Parameter | Type | Required | Description |
---|---|---|---|
api_key | string | Yes | Your API key for authentication |
data | file | Yes | Audio file to transcribe. Supported formats: wav, mp3, m4a, flac, ogg. |
with_timestamp | boolean | No | Include word-level timestamps in the response. Defaults to false. |
with_diarization | boolean | No | Enable speaker diarization to identify different speakers. Defaults to false. |
Example Request
Here are examples of how to transcribe audio files using different programming languages.
curl -X POST "https://paid-api.cantonese.ai" \
-F "api_key=YOUR_API_KEY" \
-F "with_timestamp=false" \
-F "with_diarization=false" \
-F "[email protected];type=audio/wav"
Response
On success, the response returns a JSON object with the transcription results:
Default response format:
{
"text": "When you call someone who is thousands of miles away, you're using a satellite.",
"duration": "6.540000",
"is_cached": false,
"process_time": 0.18551874160766602
}
with_timestamp = true
{
"text": "1\n00:00:01,032 --> 00:00:04,083\nWhen you call someone who is thousands of\n\n2\n00:00:04,083 --> 00:00:04,868\n miles away, you're using a satellite.\n\n",
"duration": "6.540000",
"process_time": 1.863849401473999
}
with_diarization = true
{
"text": "When you call someone who is thousands of miles away, you're using a satellite.",
"diarization": "SPEAKER_00: When you call someone who is thousands of miles away, you're using a satellite.",
"is_cached": false,
"duration": "6.540000",
"process_time": 0.18898367881774902
}
with_timestamp = true
and with_diarization = true
{
"text": "1\n00:00:01,032 --> 00:00:04,083\nSPEAKER_00: When you call someone who is thousands of\n\n2\n00:00:04,083 --> 00:00:04,868\nSPEAKER_00: miles away, you're using a satellite.\n\n",
"is_cached": true,
"duration": "6.540000",
"process_time": 3.2193245887756348
}
Status Codes
The API returns standard HTTP status codes to indicate the success or failure of requests.
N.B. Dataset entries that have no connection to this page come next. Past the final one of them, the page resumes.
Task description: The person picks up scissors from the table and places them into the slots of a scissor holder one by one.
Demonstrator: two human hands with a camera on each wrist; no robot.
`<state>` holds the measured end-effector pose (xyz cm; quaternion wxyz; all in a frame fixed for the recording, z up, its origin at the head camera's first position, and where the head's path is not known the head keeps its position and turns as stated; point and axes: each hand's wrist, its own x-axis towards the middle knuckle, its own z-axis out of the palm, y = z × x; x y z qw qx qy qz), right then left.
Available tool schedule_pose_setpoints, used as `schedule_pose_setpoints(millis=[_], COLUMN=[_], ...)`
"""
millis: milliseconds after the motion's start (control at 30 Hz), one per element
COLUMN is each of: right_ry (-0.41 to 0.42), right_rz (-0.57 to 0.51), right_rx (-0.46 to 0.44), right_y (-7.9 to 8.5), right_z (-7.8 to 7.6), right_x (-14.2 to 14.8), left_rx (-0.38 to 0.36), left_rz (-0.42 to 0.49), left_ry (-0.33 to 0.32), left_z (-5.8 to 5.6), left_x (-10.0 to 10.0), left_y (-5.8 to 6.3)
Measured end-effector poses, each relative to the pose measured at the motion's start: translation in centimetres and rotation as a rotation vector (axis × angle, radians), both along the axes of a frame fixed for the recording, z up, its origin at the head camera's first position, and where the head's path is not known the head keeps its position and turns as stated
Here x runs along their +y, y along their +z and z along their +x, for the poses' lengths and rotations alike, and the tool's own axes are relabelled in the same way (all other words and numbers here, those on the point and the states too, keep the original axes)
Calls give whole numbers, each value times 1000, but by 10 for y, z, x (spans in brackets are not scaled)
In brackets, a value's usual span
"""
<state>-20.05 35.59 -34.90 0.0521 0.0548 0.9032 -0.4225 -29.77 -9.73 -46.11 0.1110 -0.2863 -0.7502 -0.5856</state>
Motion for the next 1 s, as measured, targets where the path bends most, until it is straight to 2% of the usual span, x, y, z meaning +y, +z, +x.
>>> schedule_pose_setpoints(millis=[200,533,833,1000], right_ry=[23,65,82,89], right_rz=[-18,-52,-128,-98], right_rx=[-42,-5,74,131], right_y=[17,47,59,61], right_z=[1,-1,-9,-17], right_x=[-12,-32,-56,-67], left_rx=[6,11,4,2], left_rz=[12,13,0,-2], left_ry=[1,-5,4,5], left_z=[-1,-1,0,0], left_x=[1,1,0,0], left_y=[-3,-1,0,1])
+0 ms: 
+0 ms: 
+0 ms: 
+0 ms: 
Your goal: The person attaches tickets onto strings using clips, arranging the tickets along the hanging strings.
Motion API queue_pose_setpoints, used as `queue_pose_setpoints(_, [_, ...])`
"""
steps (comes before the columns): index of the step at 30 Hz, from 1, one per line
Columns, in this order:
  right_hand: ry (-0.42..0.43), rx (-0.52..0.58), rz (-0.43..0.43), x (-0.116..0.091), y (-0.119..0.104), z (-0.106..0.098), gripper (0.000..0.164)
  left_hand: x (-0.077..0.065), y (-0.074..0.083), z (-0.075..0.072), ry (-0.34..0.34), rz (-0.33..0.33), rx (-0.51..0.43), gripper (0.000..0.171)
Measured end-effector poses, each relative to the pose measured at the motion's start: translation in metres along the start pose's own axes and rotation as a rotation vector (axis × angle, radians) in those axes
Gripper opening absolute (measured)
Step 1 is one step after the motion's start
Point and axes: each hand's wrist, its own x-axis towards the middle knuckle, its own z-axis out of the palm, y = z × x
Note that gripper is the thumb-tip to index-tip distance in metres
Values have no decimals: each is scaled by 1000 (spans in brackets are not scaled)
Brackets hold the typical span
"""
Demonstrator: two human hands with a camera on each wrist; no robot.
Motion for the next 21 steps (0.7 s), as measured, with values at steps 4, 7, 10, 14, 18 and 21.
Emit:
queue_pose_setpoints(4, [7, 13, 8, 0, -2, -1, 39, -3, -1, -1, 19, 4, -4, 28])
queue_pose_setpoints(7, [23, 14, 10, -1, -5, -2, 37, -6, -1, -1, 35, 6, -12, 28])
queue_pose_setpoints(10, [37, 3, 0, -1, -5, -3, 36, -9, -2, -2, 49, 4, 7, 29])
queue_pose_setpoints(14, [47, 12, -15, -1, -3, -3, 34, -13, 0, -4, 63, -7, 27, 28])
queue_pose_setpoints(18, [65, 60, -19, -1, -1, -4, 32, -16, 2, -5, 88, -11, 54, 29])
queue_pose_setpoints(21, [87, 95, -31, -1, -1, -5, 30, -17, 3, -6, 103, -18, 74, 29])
Status Code | Description |
---|---|
200 | Success - Audio transcribed successfully |
400 | Bad Request - Invalid parameters or malformed request |
401 | Unauthorized - Invalid or missing API key |
403 | Forbidden - API key doesn't have permission for this endpoint |
413 | Payload Too Large - Audio file exceeds maximum size limit |
415 | Unsupported Media Type - Audio format not supported |
422 | Unprocessable Entity - Audio file corrupted or invalid parameter values |
429 | Too Many Requests - Rate limit exceeded |
500 | Internal Server Error - Server encountered an unexpected condition |
503 | Service Unavailable - Server is temporarily unable to handle the request |